§ DATA FOR THIS EXERCISE
+ + + +
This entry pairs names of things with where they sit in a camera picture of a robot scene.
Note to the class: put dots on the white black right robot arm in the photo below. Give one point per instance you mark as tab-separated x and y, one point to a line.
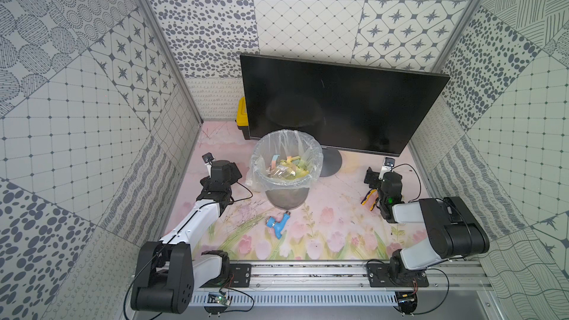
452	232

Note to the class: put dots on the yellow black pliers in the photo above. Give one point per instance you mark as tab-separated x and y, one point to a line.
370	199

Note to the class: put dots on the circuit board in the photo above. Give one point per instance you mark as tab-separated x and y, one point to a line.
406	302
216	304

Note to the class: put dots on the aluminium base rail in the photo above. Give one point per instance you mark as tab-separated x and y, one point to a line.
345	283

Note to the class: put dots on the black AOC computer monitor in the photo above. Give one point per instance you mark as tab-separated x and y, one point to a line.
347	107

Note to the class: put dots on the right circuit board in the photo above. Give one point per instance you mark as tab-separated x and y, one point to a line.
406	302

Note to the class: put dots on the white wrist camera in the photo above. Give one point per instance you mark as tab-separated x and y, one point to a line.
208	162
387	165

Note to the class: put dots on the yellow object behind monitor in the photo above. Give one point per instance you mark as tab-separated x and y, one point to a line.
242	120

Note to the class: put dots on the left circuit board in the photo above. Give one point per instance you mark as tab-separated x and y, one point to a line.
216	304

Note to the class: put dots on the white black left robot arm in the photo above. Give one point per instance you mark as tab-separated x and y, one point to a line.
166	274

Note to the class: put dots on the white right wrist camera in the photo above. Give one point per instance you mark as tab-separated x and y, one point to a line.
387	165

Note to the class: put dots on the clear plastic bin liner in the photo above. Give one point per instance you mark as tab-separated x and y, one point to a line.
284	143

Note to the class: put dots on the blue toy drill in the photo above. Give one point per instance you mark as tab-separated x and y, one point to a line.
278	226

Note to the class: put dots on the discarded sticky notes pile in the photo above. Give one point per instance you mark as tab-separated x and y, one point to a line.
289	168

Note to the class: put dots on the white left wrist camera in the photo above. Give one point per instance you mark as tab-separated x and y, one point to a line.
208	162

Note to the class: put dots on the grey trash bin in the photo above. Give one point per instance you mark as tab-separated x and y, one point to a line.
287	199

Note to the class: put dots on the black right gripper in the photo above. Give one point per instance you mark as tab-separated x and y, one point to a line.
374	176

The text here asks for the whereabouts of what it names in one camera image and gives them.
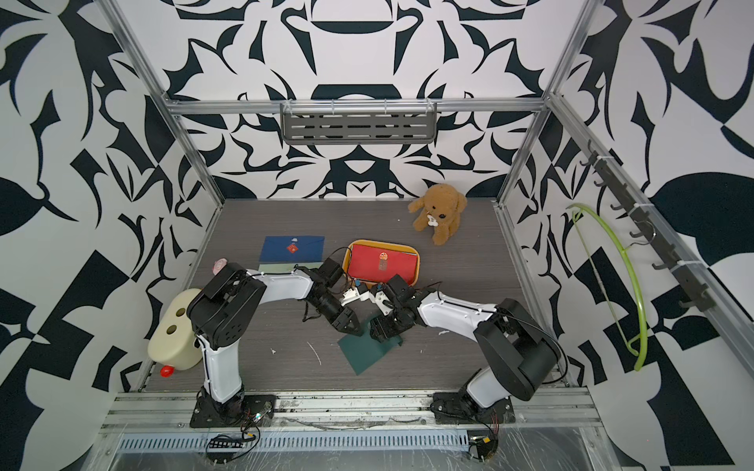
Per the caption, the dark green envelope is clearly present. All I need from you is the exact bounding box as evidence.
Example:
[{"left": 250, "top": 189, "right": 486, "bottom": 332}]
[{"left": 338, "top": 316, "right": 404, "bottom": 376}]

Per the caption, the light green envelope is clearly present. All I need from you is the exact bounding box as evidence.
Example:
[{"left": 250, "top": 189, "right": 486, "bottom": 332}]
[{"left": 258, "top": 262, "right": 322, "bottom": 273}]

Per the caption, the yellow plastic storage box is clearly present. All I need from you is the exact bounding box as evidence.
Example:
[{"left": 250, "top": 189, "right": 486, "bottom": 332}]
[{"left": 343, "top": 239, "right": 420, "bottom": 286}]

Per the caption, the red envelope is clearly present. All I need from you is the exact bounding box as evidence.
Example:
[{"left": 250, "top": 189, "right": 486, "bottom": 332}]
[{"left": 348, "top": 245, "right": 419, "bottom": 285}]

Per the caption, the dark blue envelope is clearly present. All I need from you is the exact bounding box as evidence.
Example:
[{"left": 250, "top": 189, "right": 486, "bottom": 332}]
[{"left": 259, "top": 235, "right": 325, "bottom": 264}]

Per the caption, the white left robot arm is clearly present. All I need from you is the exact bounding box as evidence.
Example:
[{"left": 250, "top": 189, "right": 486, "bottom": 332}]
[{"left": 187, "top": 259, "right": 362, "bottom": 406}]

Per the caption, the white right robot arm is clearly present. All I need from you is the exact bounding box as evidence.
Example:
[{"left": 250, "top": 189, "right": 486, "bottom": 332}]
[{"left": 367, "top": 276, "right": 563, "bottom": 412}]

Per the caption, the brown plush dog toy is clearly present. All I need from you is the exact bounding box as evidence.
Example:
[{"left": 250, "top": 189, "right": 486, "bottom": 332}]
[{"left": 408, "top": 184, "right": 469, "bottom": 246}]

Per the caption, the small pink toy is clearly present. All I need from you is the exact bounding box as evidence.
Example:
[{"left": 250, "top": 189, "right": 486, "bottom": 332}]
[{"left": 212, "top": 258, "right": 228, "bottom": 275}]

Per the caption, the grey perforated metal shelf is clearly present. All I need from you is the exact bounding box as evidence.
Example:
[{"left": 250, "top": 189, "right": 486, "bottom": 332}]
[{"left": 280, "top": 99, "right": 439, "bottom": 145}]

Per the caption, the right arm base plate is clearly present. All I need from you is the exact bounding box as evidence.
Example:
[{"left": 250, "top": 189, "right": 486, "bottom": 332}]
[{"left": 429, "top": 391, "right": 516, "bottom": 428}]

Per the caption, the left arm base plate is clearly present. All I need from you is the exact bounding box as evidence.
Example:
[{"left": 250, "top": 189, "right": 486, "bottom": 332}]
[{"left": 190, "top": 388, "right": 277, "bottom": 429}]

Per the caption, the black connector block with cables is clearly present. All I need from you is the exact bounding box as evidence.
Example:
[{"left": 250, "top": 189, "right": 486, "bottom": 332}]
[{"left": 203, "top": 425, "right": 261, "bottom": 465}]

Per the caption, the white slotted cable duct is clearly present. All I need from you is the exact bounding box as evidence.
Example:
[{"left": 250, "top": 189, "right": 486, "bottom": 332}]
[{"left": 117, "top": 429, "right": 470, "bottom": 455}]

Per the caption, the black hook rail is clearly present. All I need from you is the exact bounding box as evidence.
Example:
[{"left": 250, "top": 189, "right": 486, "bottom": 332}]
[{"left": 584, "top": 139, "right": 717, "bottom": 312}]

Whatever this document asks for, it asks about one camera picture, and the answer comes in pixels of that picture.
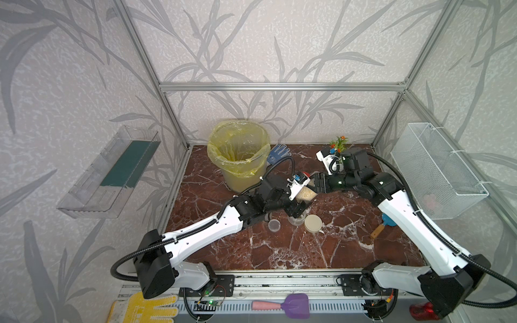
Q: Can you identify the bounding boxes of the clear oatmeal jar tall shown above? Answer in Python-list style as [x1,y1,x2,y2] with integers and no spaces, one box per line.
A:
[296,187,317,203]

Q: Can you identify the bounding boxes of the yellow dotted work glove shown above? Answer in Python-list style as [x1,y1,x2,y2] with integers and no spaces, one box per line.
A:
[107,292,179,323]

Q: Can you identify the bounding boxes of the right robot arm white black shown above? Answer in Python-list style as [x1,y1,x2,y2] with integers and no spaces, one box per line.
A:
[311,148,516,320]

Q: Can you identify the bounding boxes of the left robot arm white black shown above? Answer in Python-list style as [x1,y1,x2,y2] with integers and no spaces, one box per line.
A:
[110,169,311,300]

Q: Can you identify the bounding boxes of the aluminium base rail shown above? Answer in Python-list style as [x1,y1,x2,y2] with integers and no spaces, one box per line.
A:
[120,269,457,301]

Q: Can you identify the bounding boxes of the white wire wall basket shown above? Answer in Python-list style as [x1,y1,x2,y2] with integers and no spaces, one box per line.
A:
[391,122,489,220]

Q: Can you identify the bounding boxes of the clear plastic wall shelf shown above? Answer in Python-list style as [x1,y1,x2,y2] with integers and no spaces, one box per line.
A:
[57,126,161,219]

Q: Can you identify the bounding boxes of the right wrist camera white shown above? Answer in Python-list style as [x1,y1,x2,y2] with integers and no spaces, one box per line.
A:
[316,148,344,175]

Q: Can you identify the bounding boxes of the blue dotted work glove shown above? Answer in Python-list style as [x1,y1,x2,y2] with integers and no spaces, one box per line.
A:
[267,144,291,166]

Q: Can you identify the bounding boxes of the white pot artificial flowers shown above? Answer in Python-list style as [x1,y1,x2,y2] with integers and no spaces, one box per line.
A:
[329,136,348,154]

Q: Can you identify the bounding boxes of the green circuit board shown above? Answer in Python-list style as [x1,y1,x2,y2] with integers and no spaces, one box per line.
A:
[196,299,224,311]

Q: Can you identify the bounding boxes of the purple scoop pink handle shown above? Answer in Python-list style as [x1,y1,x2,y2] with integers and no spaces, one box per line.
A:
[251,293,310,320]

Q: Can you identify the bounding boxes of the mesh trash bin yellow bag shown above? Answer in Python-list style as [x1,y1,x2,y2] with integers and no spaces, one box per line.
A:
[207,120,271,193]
+ + + +
§ TASK STATEMENT
In the records above, each line with the string "glove" should be copied.

§ EXERCISE ANSWER
Q: Can you identify the bounding boxes of the yellow dotted work glove shown above? Answer in Python-list style as [x1,y1,x2,y2] with integers and no spaces, one box per line.
Q: Can you identify the bounding boxes of the blue dotted work glove shown above? Answer in Python-list style as [x1,y1,x2,y2] with integers and no spaces, one box per line.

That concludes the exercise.